The new and updated edition of this bestselling introductory textbook is a comprehensive overview of the field of second language acquisition. In an easy-to-read, accessible style, it provides students with information about the scope of the field, but also provides background information on related areas such as first language acquisition. The book introduces students to current issues of data collection and data analysis, as well as provides an historical overview of the field, thus giving students context and perspective about how today's issues arise from earlier approaches.
Each chapter offers discussion questions and/or problems so that students can put their knowledge to use in a way that is relevant to what they have learned, but that also challenges them to go beyond what is in the chapter and to relate information across chapters.
The book covers a range of areas of second language research including sociolinguistic, psycholinguistic, and linguistic perspectives. It also includes a chapter on the lexicon and on instructed second language learning. The concluding chapter pulls the information in the previous chapters together into a coherent framework that challenges students to think about the field of second language acquisition as a whole.
Susan M. Gass, Michigan State University and Larry Selinker, NYU
Susan Gass is University Distinguished Professor in the Department of Linguistics and Germanic, Slavic, Asian and African Languages at Michigan State University. She has conducted research in a wide variety of sub-areas of second language acquisition including language transfer, language universals, second language research methods, and input and interaction. She is the author/editor of numerous books, has served as the President of the American Association for Applied Linguistics and is the President of the International Association of Applied Linguistics (AILA).

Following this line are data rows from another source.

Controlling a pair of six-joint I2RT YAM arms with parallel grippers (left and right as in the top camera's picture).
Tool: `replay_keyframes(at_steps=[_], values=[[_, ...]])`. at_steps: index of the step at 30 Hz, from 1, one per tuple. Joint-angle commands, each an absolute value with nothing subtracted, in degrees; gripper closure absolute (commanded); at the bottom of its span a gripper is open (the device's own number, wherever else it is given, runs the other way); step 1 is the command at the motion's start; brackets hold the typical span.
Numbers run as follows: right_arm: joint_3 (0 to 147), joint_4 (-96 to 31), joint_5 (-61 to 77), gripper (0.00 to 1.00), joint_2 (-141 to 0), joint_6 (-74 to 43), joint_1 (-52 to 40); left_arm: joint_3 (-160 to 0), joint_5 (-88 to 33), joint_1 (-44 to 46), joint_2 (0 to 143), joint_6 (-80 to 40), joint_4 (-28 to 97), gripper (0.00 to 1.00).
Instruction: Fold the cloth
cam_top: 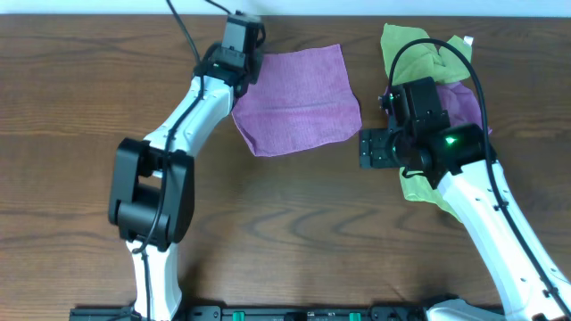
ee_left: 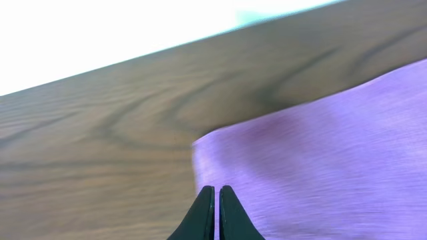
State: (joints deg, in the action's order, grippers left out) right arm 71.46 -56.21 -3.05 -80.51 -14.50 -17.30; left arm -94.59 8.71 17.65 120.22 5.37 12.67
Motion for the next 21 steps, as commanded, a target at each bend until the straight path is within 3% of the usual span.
replay_keyframes(at_steps=[1, 21], values=[[71.07, -56.42, -3.64, 0.13, -80.42, -14.52, -16.91, -94.56, 0.12, 16.12, 122.30, 0.05, 13.78, 0.94], [71.07, -56.27, -3.64, 0.12, -80.42, -14.04, -16.91, -94.56, -0.62, 15.27, 127.07, -0.23, 15.55, 0.94]])
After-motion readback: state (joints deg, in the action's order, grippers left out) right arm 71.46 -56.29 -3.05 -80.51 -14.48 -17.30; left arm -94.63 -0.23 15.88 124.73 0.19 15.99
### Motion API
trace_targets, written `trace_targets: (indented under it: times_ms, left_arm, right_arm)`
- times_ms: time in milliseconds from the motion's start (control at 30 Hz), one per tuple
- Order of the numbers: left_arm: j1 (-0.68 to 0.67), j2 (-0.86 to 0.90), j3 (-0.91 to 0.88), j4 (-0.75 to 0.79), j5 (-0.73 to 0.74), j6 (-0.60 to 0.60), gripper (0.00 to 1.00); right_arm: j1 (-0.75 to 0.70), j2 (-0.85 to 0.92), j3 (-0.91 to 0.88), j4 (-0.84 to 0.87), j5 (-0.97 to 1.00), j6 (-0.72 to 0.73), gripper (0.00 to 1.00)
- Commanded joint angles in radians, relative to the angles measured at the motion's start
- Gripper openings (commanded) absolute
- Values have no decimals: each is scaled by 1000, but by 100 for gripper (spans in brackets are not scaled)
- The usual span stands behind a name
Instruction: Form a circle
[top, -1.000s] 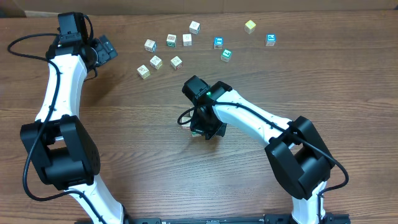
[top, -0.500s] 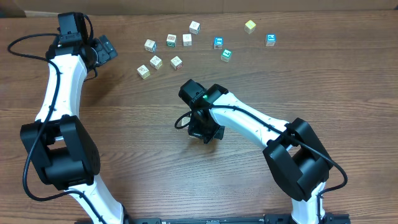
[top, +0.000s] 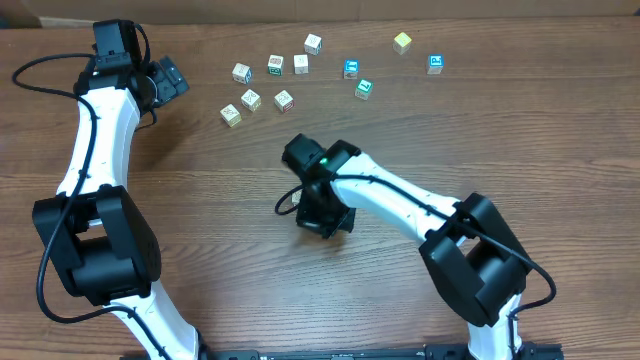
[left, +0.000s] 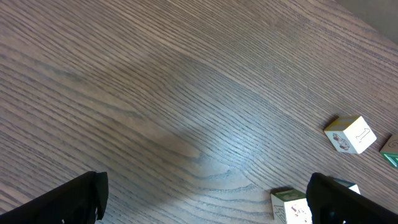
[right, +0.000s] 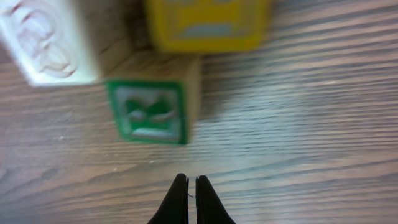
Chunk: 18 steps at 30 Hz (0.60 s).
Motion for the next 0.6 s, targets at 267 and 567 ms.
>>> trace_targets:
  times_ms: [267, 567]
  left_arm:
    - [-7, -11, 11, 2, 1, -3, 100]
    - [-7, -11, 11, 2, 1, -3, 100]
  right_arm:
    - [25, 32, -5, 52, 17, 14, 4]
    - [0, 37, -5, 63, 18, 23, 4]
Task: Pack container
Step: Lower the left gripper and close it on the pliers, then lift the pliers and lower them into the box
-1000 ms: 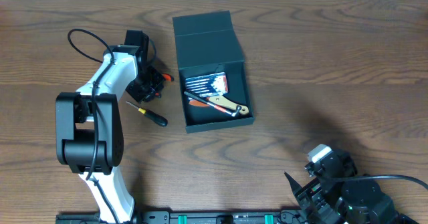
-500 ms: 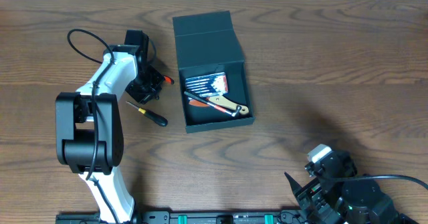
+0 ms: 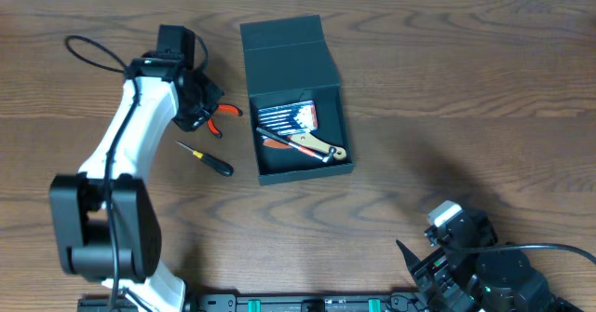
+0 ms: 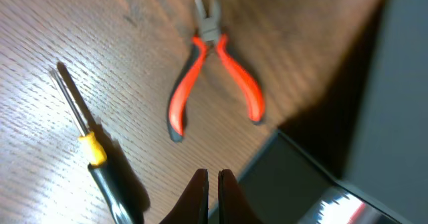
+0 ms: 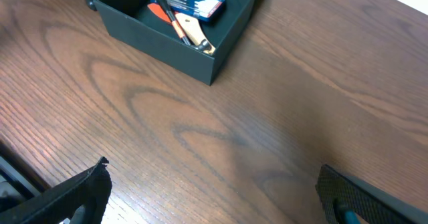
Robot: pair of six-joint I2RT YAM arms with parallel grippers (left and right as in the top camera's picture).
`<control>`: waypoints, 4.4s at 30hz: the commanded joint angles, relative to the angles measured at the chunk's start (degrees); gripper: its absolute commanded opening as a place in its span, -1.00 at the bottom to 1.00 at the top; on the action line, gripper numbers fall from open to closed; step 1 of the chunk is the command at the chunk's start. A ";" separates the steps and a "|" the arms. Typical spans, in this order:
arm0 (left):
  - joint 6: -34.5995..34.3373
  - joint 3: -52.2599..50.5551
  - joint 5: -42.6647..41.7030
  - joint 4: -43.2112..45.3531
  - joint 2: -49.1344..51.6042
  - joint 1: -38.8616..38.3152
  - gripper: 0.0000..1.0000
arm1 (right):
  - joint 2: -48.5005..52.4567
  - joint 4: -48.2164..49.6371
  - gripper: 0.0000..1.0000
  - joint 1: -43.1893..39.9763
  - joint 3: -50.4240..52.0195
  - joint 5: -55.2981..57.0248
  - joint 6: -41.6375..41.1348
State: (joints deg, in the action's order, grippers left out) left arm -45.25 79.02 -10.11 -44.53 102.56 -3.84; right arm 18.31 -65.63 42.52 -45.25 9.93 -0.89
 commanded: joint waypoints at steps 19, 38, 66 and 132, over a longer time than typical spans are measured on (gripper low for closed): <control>-0.96 0.76 3.65 0.04 11.58 0.24 0.35 | -0.24 -0.04 0.99 -0.33 0.09 0.31 -0.79; -1.62 0.79 1.57 0.24 16.94 0.31 -0.04 | -0.24 -0.04 0.99 -0.33 0.07 0.31 -0.79; -3.52 0.79 1.60 2.99 12.61 0.22 -0.89 | -0.24 -0.02 0.99 -0.33 0.07 0.31 -0.79; -42.10 0.79 -1.25 7.19 8.37 -31.28 -0.10 | -0.24 -0.02 0.99 -0.33 0.07 0.31 -0.79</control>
State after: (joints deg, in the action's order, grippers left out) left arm -87.20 79.53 -11.66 -37.28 111.63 -35.09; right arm 18.31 -65.63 42.52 -45.25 9.93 -0.89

Larry Selinker is one of the original contributors to the research field of Second Language Acquisition, having introduced the concepts "interlanguage" and "fossilization" and having conducted one of the first empirical studies in "language transfer" research in 1969. Consistently seeking a more unified account which would integrate concepts of "interdialect," "interculture," and "interliteracy" with new media, he is now preparing a 40-plus year fossilization study on participants first looked at in 1964. He has held professorships at the Universities of Michigan and London and visiting professorships at various universities around the world. Currently, he is Visiting Professor at New York University and, exploring processes of "around sourcing," is helping to organize Research Production Associates.